» Task directions: Repeat only the stretch of lines below that runs from the line with "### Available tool" through the line with "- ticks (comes", unaltered.

» Data:
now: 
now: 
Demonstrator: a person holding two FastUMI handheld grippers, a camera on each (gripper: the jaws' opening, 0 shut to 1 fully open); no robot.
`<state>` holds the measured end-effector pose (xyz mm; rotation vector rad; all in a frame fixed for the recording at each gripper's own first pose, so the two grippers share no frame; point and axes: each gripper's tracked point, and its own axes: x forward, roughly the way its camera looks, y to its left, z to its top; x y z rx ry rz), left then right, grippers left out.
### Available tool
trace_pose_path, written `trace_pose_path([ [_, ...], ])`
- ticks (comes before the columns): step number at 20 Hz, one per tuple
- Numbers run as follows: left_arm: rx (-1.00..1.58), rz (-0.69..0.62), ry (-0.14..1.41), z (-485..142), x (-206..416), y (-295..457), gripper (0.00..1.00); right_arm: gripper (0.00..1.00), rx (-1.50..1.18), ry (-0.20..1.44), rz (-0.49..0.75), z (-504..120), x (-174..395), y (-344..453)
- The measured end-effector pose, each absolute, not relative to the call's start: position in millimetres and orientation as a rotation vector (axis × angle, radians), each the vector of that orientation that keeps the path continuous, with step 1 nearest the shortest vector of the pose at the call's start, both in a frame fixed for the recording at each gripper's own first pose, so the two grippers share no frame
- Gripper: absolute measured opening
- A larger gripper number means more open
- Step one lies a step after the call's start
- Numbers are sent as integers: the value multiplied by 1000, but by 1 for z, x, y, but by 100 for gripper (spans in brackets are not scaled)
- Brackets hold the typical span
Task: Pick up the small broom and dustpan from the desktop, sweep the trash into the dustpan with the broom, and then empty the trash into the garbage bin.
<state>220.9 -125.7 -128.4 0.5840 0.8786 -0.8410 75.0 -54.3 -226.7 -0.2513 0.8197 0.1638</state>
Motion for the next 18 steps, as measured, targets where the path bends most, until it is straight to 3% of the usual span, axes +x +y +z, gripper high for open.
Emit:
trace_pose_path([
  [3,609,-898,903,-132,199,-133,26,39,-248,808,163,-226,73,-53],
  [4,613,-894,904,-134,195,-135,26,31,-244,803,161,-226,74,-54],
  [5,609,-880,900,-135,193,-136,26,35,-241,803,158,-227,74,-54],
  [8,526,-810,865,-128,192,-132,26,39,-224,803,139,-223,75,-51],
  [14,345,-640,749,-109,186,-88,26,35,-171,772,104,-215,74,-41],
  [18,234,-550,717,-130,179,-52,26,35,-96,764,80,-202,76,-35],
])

» Exercise output:
### Available tool
trace_pose_path, written `trace_pose_path([ [_, ...], ])`
- ticks (comes before the columns): step number at 20 Hz, one per tuple

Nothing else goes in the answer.